• What you have to do: Would you return the lines between the one holding "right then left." and the one holding "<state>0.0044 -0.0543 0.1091", inclusive, and only those, exactly as they stand in the listing below?

++++ Recorded information ++++

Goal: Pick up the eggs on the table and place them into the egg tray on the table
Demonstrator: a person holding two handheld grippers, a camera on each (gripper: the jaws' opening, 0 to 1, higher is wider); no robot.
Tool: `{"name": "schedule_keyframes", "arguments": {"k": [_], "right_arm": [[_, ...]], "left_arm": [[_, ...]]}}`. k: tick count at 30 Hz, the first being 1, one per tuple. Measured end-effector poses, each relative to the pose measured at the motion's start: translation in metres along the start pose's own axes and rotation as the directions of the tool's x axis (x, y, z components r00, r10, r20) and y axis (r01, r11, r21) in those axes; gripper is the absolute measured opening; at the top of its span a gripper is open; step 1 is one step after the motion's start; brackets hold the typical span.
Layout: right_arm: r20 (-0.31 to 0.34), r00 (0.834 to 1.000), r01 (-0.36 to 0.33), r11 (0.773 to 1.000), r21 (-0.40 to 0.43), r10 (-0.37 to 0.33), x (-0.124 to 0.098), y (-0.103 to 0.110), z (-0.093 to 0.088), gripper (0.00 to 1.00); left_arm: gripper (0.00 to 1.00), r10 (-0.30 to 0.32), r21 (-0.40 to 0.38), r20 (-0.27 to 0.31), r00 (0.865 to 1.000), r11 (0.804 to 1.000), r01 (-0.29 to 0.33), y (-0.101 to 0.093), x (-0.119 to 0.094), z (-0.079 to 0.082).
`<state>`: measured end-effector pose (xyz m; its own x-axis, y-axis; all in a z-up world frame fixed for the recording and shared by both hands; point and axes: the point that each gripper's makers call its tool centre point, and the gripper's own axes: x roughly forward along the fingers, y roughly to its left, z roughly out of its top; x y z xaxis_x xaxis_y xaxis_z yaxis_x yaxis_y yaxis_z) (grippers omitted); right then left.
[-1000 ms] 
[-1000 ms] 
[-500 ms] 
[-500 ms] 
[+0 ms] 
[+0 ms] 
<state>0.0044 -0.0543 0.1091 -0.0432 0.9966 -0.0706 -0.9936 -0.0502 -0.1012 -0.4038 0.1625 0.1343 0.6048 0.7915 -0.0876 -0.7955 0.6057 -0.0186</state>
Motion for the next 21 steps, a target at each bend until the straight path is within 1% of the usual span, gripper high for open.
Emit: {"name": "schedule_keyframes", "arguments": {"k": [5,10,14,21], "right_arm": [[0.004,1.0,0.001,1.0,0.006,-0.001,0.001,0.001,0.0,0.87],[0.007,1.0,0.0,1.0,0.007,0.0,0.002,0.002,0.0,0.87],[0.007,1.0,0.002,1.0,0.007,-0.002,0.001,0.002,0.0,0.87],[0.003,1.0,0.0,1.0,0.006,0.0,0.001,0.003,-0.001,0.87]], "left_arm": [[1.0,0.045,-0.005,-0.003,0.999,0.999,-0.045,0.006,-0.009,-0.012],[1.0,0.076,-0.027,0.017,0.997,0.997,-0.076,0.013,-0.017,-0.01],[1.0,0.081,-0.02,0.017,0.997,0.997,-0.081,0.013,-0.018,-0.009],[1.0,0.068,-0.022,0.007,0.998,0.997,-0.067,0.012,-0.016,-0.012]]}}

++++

• Your response:
`<state>`: measured end-effector pose (xyz m; its own x-axis, y-axis; all in a z-up world frame fixed for the recording and shared by both hands; point and axes: the point that each gripper's makers call its tool centre point, and the gripper's own axes: x roughly forward along the fingers, y roughly to its left, z roughly out of its top; x y z xaxis_x xaxis_y xaxis_z yaxis_x yaxis_y yaxis_z) (grippers omitted); right then left.
[-1000 ms] 
[-1000 ms] 
[-500 ms] 
[-500 ms] 
[+0 ms] 
[+0 ms] 
<state>0.0044 -0.0543 0.1091 -0.0432 0.9966 -0.0706 -0.9936 -0.0502 -0.1012 -0.4038 0.1625 0.1343 0.6048 0.7915 -0.0876 -0.7955 0.6057 -0.0186</state>

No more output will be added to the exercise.